Is there a deep truth here? Perhaps. The deep truth is, we must be fully dedicated to our neighbor’s humanity in order for us to achieve our full success. The negation of that truth is also true: we must be fully dedicated to the fullness of our own humanity in order for us to achieve our full success. The end point of that is One Minneapolis, and we are in that picture.

 

         

 

Minneapolis, it is profoundly true that we are a great, wonderful city.

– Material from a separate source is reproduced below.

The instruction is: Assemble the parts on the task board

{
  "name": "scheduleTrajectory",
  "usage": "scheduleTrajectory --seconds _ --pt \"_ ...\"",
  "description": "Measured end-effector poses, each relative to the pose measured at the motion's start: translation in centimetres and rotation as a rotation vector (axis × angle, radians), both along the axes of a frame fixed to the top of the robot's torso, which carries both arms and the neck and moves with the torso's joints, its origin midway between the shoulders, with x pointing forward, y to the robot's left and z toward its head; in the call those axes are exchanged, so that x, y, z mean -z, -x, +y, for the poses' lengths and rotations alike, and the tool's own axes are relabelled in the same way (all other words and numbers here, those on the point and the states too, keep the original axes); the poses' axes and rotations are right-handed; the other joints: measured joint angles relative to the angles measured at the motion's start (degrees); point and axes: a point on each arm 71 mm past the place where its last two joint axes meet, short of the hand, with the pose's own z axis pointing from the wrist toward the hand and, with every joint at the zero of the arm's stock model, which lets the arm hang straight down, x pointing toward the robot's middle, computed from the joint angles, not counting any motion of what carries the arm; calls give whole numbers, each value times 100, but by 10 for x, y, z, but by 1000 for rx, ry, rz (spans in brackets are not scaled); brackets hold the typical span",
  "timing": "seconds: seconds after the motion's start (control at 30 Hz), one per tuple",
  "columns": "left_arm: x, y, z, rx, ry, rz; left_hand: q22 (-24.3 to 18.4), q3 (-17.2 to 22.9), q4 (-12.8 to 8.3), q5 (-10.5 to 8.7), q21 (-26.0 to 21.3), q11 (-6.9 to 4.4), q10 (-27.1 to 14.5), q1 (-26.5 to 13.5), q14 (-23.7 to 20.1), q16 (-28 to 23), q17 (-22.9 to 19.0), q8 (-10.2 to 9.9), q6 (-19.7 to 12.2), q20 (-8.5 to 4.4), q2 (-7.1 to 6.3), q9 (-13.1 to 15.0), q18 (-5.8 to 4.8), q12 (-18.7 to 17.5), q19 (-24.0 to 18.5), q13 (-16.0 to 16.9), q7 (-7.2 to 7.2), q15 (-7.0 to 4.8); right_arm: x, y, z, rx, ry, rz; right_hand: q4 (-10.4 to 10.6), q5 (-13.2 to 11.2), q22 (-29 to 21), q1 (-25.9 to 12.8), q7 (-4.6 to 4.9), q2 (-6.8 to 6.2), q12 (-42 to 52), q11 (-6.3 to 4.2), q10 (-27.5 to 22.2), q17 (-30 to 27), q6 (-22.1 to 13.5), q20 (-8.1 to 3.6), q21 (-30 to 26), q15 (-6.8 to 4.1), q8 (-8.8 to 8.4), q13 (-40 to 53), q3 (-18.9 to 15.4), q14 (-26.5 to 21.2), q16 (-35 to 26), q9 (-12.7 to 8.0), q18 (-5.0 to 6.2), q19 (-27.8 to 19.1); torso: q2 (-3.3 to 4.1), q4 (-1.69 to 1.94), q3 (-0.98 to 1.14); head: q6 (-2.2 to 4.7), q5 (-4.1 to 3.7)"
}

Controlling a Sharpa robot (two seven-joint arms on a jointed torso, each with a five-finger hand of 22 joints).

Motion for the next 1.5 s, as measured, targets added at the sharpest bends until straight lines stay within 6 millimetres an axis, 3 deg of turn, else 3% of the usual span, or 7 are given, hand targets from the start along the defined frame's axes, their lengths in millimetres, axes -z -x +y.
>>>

It is also profoundly true that we are a city with many challenges, especially regarding race.

 

The deep truth, Minneapolis, is that we are divided and strain to come together. The deep truth is also that we come together for the common good. But what is the ground on which we come together? How do we do it through the division and strain?

 

In the poem printed on your program, the wonderful poet Elizabeth Alexander, who read at President Obama’s first inaugural, asks a simple question: “Are we not of interest to each other?” (Gratitude and respect to another artistic gem of Minneapolis, Graywolf Press, for their kind permission to share this poem with you today.)

 

Are we not of interest to each other? I submit that fundamentally, we are. That fundamentally, to be human is to be curious about each other’s humanity, to share openly the depth and complexity of our full humanity with one another. That exploration is what we all recover when we seek, even a little bit, to create an equitable city.

 

I submit that in this amazing city of great challenges, we have everything and we are everyone that we need to come together through the strain of doing so. We have everything and we are everyone we need to hold our profound truths in deeply creative tension. We have everything and we are everyone we need to undertake the work of transformation. Looking at and moving out from this stage we can see that it’s true.

 

When we acknowledge our profound truths, when we come together through the strain of doing so, when we encounter each other’s humanity, and show true interest in each other — in that moment, we are able to take what Kirk Washington called at my inaugural “a unified breath that electrocutes fear and misunderstanding.”

 

Let us show interest in each other. Let us come together. Let us take that unified breath. Let us do the good, hard, and necessary work, together, to transform Minneapolis into One Minneapolis. We have everything and we are everyone that we need. That is our profound truth.